The COVID pandemic might be behind us, but the vaccine debate is not. I am not surprised that people did not react kindly to lockdowns so harmful that we still feel their impact in 2025, ineffective face mask mandates, useless travel bans, and deleterious school closures. In aggregate, the COVID pandemic response entailed some of history's worst public policy choice in an era of peace. That being said, there is difference between a proportionate response to such carnage and having the pendulum swing too far to the other extreme.
Last week, the Florida Surgeon General Joseph Ladapo said at a press conference that he plans to eliminate all vaccine mandates for Florida, including for children in public schools. Setting aside him inflammatory remark of equating a vaccine mandate to "slavery", he made a distinctively libertarian appeal: "Who am I to tell you what you should put in your body?"
I have advocated for the right to consume marijuana and psychedelic mushrooms, engaging in sex work, not being forced to take a COVID vaccine, selling one's organs for cash, adults having consensual sex with whichever adults they want, eating and drinking what you want (including raw milk and processed foods), and using birth control. This is my way of saying that I understand that few freedoms are more fundamental than what one puts into their body.
I can understand how the COVID pandemic played a role in this decision. COVID vaccines had newer technology (mRNA) that was politicized from the onset and used executive orders to implement. Furthermore, herd immunity is not possible with COVID, which was evident as early as 2021. The politicization of COVID health measures and COVID vaccines was an overreach by the government. Plus, with the COVID vaccine mandate, it was either get the shot or lose your job. There was no third option. All of these reasons point to why I argued against a COVID vaccine mandate in 2021, both because of the nature of the vaccine and because of how the mandate was imposed.
Ladapo was hired during the pandemic due to his reputation against harmful COVID interventions. He shaped Florida's COVID response to be focused on medical freedom over public mandate. I pointed out last year the heavy-handed approach with COVID vaccines eroded trust in all vaccines among many Americans. This distrust is now bleeding into policy, as reflected in Florida's move to repeal all vaccine mandates.
For such diseases with legacy vaccines as measles, mumps, and polio, it is unfortunate that Ladopo is conflating them with the COVID vaccines. Ladapo's view is consistent with medical freedom and bodily autonomy. So why is it that I take issue with the COVID vaccine mandate but not for legacy vaccines? There are decades of clinical data showing that legacy vaccines reduce mortality and morbidity with minimal risk. There is generally bipartisan support for the legacy vaccines and were supported by the legislative process, not executive orders. Most importantly, herd immunity is also achievable for many of the legacy vaccines.
The reality is that completely removing the vaccine mandates increases the risk of outbreaks.
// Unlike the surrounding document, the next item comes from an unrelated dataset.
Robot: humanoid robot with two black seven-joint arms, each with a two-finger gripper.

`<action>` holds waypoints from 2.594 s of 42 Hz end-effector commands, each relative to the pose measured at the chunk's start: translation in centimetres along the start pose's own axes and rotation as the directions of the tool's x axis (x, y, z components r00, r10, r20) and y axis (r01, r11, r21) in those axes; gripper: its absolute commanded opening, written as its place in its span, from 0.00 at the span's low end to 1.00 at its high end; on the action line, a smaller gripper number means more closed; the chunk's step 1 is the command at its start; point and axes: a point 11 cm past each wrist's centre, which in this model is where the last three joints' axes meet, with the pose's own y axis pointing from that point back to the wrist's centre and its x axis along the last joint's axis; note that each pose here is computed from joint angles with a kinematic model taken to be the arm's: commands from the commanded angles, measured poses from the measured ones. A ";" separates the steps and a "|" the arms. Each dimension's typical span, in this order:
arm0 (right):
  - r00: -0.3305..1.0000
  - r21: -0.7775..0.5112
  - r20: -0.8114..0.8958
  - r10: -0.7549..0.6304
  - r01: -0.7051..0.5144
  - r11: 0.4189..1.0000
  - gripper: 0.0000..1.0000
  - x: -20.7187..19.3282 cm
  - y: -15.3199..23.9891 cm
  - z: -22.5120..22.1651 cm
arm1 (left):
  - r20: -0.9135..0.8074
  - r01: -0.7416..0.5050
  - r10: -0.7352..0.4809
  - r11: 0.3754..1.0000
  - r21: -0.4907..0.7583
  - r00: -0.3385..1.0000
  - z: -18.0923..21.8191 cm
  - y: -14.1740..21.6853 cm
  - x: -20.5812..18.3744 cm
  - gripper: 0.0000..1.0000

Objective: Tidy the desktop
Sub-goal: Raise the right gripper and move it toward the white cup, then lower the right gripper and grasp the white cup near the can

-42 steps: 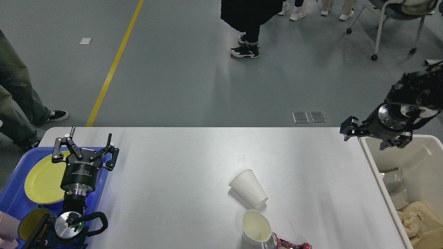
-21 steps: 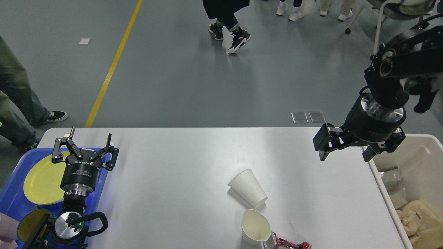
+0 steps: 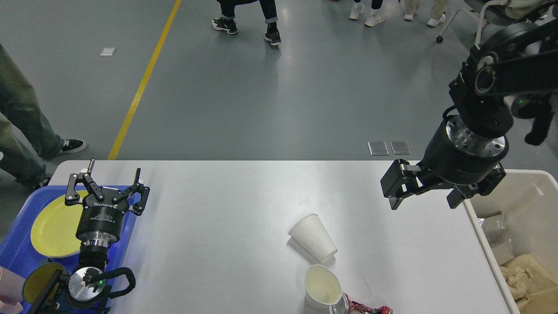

A couple of multinational systematic reviews of school vaccine mandates show that immunization mandates generally increase vaccination uptake (Greyson et al., 2019; Lee and Robinson, 2016). This is good because these vaccines are shown to reduce morbidity and mortality, whether that is measles, chicken pox, or rotavirus. The World Health Organization's Expanded Programme on Immunization (EPI) was shown to have averted 154 million deaths from 1970 to 2024 (Shattock et al., 2024). Since vaccines are shown to avert deaths, not having enough children vaccinated undermines herd immunity.
Much like I expressed with water fluoridation, outcomes are better when there is an opt-out option for such health interventions. Unlike with water fluoridation, there is the ability to have an opt-out option for a vaccine mandate. There are already 28 states that have religious exemptions for a vaccine mandate, as well as 16 states that allow for it on personal or philosophical grounds. An opt-out process should entail something such as a formal written exemption and signing a waiver stating that you acknowledge risks to others.
As long as an opt-out exists for those who do not want to, society can balance the public health concerns with the matters of personal autonomy. Most will comply with the mandate by default, thereby maintaining herd immunity in most instances (with rare, localized outbreaks taking place) and making sure others are not harmed along the way. The minority that is opposed, which is about 21 percent per recent polling from Harvard, can opt out without state coercion. This "least restrictive means" approach to public health establishes public health standards while still allowing for personal refusal.
Dr. Ladapo's approach appears to be a win for freedom at first glance. In practice, it is a lose-lose for public health and for freedom. Libertarianism is supposed to defend liberty up to the point until it causes harm to others. By discarding minimal requirements for proven life-saving measures, the state of Florida abandons decades of research while exposing its citizens, children in particular, to avoidable risks. A mandate with a clear opt-out option upholds liberty while protecting individual autonomy and public safety.
Worse still, this could ironically invite more government intervention, whether in the form of emergency powers in the event of an outbreak, a higher burden on state medical services that increase healthcare costs, or federal preemption from the CDC that could undermine Florida's sovereignty. A pragmatic path respects both freedom and evidence. In trying to protect freedom at all costs, Florida may end up sacrificing both liberty and life. A smarter, liberty-respecting state would choose a middle path that trusts people without abandoning its responsibilities.